» Activity: Restate the listing exactly.

» Entries provided:
........

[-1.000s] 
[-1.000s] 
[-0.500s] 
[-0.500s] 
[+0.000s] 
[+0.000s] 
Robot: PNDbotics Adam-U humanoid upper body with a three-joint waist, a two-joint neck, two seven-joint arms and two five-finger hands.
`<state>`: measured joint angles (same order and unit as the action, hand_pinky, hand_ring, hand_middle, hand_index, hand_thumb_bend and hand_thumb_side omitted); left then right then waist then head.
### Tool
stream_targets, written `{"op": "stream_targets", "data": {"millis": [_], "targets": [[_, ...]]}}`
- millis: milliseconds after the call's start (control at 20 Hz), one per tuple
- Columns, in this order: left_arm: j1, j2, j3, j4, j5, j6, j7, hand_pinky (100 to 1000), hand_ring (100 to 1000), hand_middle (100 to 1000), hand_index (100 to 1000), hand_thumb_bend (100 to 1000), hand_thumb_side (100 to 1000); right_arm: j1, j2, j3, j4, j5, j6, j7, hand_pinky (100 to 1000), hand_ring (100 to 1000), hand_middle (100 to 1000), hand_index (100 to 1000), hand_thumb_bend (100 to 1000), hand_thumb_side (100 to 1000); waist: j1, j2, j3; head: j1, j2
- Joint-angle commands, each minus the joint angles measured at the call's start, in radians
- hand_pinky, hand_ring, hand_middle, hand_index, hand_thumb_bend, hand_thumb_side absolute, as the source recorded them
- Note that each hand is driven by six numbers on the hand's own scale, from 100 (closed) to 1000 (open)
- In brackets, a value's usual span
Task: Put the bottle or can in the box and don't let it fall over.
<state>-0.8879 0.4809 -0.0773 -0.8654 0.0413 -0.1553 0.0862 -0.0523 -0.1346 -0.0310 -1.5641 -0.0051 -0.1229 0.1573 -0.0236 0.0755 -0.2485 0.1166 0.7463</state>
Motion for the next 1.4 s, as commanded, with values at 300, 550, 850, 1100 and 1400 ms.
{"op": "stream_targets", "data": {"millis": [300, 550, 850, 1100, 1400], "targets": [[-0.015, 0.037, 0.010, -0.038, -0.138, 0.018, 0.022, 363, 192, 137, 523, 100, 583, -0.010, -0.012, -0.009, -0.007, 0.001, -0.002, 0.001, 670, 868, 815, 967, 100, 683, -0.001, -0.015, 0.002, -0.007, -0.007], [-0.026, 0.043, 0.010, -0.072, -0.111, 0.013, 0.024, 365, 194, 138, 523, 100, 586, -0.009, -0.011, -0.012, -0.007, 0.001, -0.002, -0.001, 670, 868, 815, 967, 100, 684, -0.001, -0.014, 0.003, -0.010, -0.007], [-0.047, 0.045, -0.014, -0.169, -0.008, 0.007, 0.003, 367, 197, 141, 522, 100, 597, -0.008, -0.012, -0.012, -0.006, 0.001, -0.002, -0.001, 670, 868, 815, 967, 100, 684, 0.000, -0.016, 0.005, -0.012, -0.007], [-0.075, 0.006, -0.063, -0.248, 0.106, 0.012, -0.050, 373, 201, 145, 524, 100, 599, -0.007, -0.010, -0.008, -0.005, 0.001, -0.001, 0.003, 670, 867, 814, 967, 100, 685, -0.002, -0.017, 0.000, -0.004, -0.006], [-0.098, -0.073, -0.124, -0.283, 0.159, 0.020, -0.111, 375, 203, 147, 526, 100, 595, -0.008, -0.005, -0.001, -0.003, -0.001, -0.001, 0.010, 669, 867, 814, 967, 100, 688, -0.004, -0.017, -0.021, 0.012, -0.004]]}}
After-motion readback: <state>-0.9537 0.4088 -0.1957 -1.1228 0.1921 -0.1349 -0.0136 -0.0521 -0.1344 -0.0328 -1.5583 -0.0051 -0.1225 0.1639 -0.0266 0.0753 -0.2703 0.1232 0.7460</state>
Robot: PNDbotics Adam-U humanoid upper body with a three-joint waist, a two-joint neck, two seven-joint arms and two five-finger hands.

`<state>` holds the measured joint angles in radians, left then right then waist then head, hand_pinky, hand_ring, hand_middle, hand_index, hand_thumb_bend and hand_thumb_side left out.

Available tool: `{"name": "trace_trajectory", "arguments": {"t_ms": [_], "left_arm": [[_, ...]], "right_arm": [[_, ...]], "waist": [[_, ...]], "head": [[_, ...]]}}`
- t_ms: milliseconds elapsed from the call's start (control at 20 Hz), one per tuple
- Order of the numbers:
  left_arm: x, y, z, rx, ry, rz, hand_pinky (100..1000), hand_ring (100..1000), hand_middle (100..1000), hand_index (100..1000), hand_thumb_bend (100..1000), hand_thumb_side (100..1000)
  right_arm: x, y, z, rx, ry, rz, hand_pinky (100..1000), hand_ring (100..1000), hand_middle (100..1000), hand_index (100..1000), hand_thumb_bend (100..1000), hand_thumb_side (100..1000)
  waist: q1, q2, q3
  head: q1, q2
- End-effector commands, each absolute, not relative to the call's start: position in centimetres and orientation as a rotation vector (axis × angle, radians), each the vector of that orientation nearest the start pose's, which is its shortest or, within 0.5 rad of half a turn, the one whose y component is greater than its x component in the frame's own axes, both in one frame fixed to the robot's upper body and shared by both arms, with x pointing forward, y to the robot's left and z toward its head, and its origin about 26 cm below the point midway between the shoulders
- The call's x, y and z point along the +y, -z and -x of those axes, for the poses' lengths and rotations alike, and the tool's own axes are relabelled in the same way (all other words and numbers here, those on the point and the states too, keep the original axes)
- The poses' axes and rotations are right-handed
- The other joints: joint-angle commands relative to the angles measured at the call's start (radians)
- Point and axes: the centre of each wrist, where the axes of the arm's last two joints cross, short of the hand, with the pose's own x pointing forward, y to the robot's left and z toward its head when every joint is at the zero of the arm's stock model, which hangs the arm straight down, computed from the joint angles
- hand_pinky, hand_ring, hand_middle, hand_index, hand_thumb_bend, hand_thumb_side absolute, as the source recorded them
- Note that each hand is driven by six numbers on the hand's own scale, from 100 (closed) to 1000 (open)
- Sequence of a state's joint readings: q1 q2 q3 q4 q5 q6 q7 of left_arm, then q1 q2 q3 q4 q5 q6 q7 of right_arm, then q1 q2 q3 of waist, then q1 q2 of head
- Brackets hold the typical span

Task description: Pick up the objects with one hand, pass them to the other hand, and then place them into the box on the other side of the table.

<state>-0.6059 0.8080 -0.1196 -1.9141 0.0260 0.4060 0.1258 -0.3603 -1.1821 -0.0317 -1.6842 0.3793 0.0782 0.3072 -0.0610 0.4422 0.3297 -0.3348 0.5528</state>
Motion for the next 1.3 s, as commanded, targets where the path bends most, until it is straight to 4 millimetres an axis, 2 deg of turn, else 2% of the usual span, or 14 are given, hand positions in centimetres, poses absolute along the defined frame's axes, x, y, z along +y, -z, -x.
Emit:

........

» Exercise output:
[-1.000s] 
[-1.000s] 
[-0.500s] 
[-0.500s] 
[+0.000s] 
[+0.000s] 
Robot: PNDbotics Adam-U humanoid upper body with a three-joint waist, a two-joint neck, two seven-joint arms and two five-finger hands.
`<state>`: measured joint angles (same order and unit as the action, hand_pinky, hand_ring, hand_middle, hand_index, hand_thumb_bend and hand_thumb_side omitted); left then right then waist then head.
### Tool
stream_targets, written `{"op": "stream_targets", "data": {"millis": [_], "targets": [[_, ...]]}}`
- millis: milliseconds after the call's start (control at 20 Hz), one per tuple
- Columns, in this order: left_arm: j1, j2, j3, j4, j5, j6, j7, hand_pinky (100 to 1000), hand_ring (100 to 1000), hand_middle (100 to 1000), hand_index (100 to 1000), hand_thumb_bend (100 to 1000), hand_thumb_side (100 to 1000); right_arm: j1, j2, j3, j4, j5, j6, j7, hand_pinky (100 to 1000), hand_ring (100 to 1000), hand_middle (100 to 1000), hand_index (100 to 1000), hand_thumb_bend (100 to 1000), hand_thumb_side (100 to 1000); waist: j1, j2, j3; head: j1, j2
- Joint-angle commands, each minus the joint angles measured at the call's start, in radians
- hand_pinky, hand_ring, hand_middle, hand_index, hand_thumb_bend, hand_thumb_side absolute, as the source recorded them
- Note that each hand is driven by six numbers on the hand's own scale, from 100 (closed) to 1000 (open)
- In brackets, a value's usual span
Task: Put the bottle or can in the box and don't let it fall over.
<state>-0.8879 0.4809 -0.0773 -0.8654 0.0413 -0.1553 0.0862 -0.0523 -0.1346 -0.0310 -1.5641 -0.0051 -0.1229 0.1573 -0.0236 0.0755 -0.2485 0.1166 0.7463</state>
Motion for the next 1.4 s, as commanded, with values at 300, 550, 850, 1100 and 1400 ms.
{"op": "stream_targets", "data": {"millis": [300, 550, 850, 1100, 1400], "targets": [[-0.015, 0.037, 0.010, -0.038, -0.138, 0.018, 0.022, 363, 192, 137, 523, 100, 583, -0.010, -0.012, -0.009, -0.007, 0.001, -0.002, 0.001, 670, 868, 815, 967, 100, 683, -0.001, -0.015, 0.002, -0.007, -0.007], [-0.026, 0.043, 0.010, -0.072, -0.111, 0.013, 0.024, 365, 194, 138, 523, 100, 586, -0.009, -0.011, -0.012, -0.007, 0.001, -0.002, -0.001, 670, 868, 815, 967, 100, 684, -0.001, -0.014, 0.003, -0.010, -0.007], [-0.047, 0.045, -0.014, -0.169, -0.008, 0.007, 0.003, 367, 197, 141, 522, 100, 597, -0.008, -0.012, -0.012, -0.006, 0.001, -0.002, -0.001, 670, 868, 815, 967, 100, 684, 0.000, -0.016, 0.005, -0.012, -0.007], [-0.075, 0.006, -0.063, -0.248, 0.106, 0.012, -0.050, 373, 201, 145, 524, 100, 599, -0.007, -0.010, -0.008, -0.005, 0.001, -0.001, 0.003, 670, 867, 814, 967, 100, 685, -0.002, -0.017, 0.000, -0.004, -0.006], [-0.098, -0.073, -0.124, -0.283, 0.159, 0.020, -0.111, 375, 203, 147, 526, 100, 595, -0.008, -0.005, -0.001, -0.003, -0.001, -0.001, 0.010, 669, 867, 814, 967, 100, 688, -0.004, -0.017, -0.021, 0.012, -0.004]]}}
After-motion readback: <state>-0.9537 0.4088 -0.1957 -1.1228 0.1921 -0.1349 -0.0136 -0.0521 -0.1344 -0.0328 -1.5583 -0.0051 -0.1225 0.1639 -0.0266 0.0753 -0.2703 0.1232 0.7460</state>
Robot: PNDbotics Adam-U humanoid upper body with a three-joint waist, a two-joint neck, two seven-joint arms and two five-finger hands.

`<state>` holds the measured joint angles in radians, left then right then waist then head, hand_pinky, hand_ring, hand_middle, hand_index, hand_thumb_bend and hand_thumb_side left out.

Available tool: `{"name": "trace_trajectory", "arguments": {"t_ms": [_], "left_arm": [[_, ...]], "right_arm": [[_, ...]], "waist": [[_, ...]], "head": [[_, ...]]}}`
- t_ms: milliseconds elapsed from the call's start (control at 20 Hz), one per tuple
- Order of the numbers:
  left_arm: x, y, z, rx, ry, rz, hand_pinky (100..1000), hand_ring (100..1000), hand_middle (100..1000), hand_index (100..1000), hand_thumb_bend (100..1000), hand_thumb_side (100..1000)
  right_arm: x, y, z, rx, ry, rz, hand_pinky (100..1000), hand_ring (100..1000), hand_middle (100..1000), hand_index (100..1000), hand_thumb_bend (100..1000), hand_thumb_side (100..1000)
  waist: q1, q2, q3
  head: q1, q2
- End-effector commands, each absolute, not relative to the call's start: position in centimetres and orientation as a rotation vector (axis × angle, radians), each the vector of that orientation nearest the start pose's, which is its shortest or, within 0.5 rad of half a turn, the one whose y component is greater than its x component in the frame's own axes, both in one frame fixed to the robot's upper body and shared by both arms, with x pointing forward, y to the robot's left and z toward its head, and its origin about 26 cm below the point midway between the shoulders
- The call's x, y and z point along the +y, -z and -x of those axes, for the poses' lengths and rotations alike, and the tool's own axes are relabelled in the same way (all other words and numbers here, those on the point and the states too, keep the original axes)
- The poses' axes and rotations are right-handed
- The other joints: joint-angle commands relative to the angles measured at the call's start (radians)
- Point and axes: the centre of each wrist, where the axes of the arm's last two joints cross, short of the hand, with the pose's own x pointing forward, y to the robot's left and z toward its head when every joint is at the zero of the arm's stock model, which hangs the arm straight down, computed from the joint angles
- hand_pinky, hand_ring, hand_middle, hand_index, hand_thumb_bend, hand_thumb_side absolute, as the source recorded them
- Note that each hand is driven by six numbers on the hand's own scale, from 100 (closed) to 1000 (open)
- Sequence of a state's joint readings: q1 q2 q3 q4 q5 q6 q7 of left_arm, then q1 q2 q3 q4 q5 q6 q7 of right_arm, then q1 q2 q3 of waist, then q1 q2 of head
- Brackets hold the typical span

Task description: Pick up the objects with one hand, pass them to the other hand, and then place them into the box on the other side of the table.

<state>-0.6059 0.8080 -0.1196 -1.9141 0.0260 0.4060 0.1258 -0.3603 -1.1821 -0.0317 -1.6842 0.3793 0.0782 0.3072 -0.0610 0.4422 0.3297 -0.3348 0.5528</state>
Motion for the next 1.3 s, as commanded, targets where the path bends most, until it is straight to 4 millimetres an axis, 2 deg of turn, else 2% of the usual span, or 14 are given, hand positions in centimetres, poses absolute along the defined frame's axes, x, y, z along +y, -z, -x.
Emit:

Work on this exercise is done.